▸ Assignment: Restate the data below word for word, and let no image into your version.

▸ Raw data:
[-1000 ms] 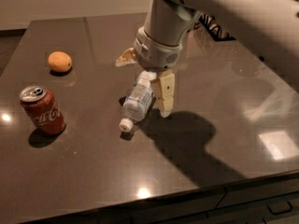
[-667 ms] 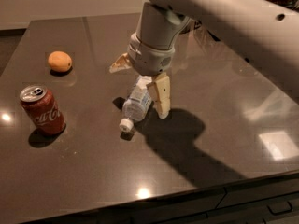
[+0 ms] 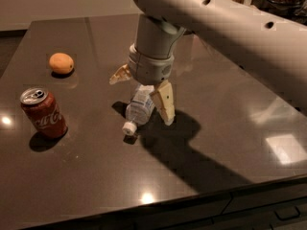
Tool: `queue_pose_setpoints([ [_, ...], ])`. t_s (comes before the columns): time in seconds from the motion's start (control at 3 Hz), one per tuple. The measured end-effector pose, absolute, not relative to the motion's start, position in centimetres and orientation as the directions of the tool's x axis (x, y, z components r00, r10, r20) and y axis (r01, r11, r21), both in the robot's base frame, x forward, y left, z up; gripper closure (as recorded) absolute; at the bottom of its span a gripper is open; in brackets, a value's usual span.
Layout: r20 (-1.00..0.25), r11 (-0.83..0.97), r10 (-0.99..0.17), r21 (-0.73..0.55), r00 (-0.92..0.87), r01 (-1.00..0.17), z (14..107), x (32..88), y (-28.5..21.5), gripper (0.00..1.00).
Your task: Place blue plastic bottle upright
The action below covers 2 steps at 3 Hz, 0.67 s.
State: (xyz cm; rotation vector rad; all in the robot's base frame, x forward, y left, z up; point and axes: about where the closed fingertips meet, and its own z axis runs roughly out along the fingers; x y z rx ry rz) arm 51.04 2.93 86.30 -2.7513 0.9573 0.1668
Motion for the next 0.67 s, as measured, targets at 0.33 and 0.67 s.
queue_pose_setpoints([
  [0.33,-0.167,-0.773,-0.596,-0.146,0.785,-0.617,85.48,51.38,2.84,0.14],
  [0.67,-0.153,-0.771,-0.606,-0.128,0.781,-0.623,85.09,51.83,2.68,0.44],
])
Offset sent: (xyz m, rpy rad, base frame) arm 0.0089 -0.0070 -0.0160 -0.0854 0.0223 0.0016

▸ Response box:
[-1000 ms] 
[-667 ms] 
[+0 ms] 
Tool: `queue_pose_setpoints([ [_, ...], ])`. t_s (comes before the columns): time in seconds from the motion's start (control at 3 Hz), one per tuple. The measured end-effector pose, absolute, not relative to the motion's start, position in centimetres and orientation as the directions of the tool's x axis (x, y, z components r00, r10, r20) and y axis (r01, r11, r21), both in the robot's base frame, x forward, y left, z up; gripper closure (as recorded) absolute; at the bottom of its span a gripper is open; in brackets, a value's usual span.
Layout: r20 (-1.00..0.25), r11 (-0.83..0.97), r10 (-0.99..0.17), r21 (-0.73..0.55), r00 (-0.92..0.87), r01 (-1.00..0.17), z (14..107), x (32..88), y (-28.5..21.5), gripper (0.00..1.00).
Your task: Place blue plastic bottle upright
The action below covers 2 steps at 3 Hz, 0.67 s.
State: (xyz cm; rotation vector rad; all in the robot's base frame, x forward, y left, z up; point and axes: about where the closed fingertips meet, and its own z axis runs roughly out along the fingers; x y z rx ry rz) arm 51.04 2.93 86.30 -2.7513 0.9573 0.1668
Motion for the next 0.67 s, as measured, targets at 0.33 and 0.67 s.
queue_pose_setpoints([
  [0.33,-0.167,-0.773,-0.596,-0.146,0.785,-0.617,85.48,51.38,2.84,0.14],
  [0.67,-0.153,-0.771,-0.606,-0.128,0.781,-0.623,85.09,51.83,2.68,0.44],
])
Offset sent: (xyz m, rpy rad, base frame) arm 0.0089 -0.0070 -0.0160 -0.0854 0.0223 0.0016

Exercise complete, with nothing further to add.